02-10-2016 11:58 AM
I am using Cloudera Quickstart VM 22.214.171.124 for online training. For one particular task I need to load spark-csv package so I can read csv files into pyspark for practice. However, I am encounting problems.
First, I ran PYSPARK_DRIVER_PYTHON=ipython pyspark -- packages com.databricks:spark-csv_2.10:1.3.0
it seems working fine, but I got a warning message saying: util.NativeCodeLoader: unable to load native-hadoop library for your platform... using built-java classes where applicable.
Then I tried the spark code to import csv:
yelp_df = sqlCtx.load( source="com.databricks.spark.csv", header = 'true', inferSchema = 'true', path = 'file:///usr/lib/hue/apps/search/examples/collections/solr_co nfigs_yelp_demo/index_data.csv')

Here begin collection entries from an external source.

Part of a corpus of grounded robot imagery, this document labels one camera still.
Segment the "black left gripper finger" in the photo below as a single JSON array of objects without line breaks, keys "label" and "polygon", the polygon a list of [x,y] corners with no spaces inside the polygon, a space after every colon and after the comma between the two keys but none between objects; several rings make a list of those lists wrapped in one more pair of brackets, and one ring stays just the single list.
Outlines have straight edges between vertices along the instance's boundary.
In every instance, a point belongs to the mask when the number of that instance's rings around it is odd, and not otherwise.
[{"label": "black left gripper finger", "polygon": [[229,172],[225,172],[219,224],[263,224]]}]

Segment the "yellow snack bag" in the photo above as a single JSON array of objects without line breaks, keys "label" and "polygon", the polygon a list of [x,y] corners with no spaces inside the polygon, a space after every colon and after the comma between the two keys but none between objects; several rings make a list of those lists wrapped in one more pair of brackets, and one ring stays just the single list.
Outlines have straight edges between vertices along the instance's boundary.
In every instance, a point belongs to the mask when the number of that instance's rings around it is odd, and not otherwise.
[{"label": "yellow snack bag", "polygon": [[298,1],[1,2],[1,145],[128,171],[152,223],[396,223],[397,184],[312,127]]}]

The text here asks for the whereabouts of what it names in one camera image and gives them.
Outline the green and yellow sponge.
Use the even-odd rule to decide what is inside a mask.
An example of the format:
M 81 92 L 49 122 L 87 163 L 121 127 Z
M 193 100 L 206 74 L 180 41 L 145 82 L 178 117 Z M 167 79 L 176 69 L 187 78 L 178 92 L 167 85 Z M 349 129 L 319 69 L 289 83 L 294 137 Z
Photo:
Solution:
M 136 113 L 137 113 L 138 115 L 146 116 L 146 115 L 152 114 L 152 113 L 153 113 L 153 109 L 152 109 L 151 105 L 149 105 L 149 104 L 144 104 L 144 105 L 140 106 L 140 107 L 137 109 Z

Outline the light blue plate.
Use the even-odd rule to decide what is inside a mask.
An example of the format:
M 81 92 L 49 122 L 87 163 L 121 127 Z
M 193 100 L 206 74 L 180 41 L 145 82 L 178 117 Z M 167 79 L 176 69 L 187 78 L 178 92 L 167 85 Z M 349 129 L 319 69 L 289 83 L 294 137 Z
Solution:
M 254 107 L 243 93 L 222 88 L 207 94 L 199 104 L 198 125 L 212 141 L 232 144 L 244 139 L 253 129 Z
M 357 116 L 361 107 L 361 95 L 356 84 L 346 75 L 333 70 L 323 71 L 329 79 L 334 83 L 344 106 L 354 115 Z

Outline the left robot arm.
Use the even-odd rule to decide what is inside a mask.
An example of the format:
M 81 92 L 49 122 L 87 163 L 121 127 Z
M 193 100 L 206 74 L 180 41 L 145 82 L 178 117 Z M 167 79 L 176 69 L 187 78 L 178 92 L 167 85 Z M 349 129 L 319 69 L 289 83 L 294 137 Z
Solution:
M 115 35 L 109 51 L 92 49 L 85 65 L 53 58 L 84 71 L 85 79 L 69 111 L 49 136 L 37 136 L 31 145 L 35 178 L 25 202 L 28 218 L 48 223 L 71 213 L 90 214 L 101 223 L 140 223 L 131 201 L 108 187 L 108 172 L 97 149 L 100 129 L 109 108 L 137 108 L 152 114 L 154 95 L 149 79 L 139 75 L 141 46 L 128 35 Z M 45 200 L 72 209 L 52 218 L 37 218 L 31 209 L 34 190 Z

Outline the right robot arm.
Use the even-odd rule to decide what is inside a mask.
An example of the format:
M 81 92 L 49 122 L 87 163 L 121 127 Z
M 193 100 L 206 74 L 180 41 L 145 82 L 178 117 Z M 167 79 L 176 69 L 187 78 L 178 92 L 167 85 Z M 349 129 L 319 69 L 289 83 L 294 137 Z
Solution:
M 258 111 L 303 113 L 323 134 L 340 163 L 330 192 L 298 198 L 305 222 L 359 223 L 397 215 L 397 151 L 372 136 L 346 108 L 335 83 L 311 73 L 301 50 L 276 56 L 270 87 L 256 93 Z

but I am getting an error saying "Py4JJavaError: An error ocurred while calling o19.load. : java.lang.RuntimeException: Failed to load class for source: com.databricks.spark.csv
Does anyone know how can I fix this? Thanks a lot!
02-11-2016 06:23 PM
Thanks Consult for suggesting. How can I use sbt assembly in cloudera vm? Should I initilize pyspark and then type it? Just tried and it didn't work. (I've been only using spark through ipython). Thanks.
10-04-2016 03:31 PM
This solution doesn't work for us as we are behind corporate firewall. I got it to work by manually downloading the jar files and specifying the path on command line:
spark-shell --jars /tmp/commons-csv-1.4.jar,/tmp/spark-csv_2.10-1.5.0.jar
But what's the best practice Cloudera recommends in this case? Is there a preferred location for installing third-party Spark packages? In this case, since parsing CSV files is a major use case, would Cloudera consider including the spark-csv package in its Spark 1.6 distro (it's supposedly included in Spark 2.0)?
11-28-2017 03:30 AM
Hi, Im running the pyspark running iin Hue Notebook.
Below is my script:
from pywebhdfs.webhdfs import PyWebHdfsClient
from pyspark.sql import functions as fx
from pyspark.sql import types as tx
from pyspark.sql import HiveContext
from pyspark.sql import SQLContext
from pyspark.sql.types import *
from pyspark import SparkContext, SparkConf
conf = SparkConf().setAppName("default")
#sc = SparkContext(conf=conf)
hc = HiveContext(sc)
sqlc = SQLContext(sc)
#Read csv file and create table
df = hc.read.format('csv').load(path= '/user/sspandan/unzipped/surge_comp.csv', format='com.databricks.spark.csv', header='true', inferSchema='true')
Its running fine when running in Zeppelin.
But when trying to run in Hue Notebook, Im getting the following error.
Can anyone help me how to pass the spark-csv package?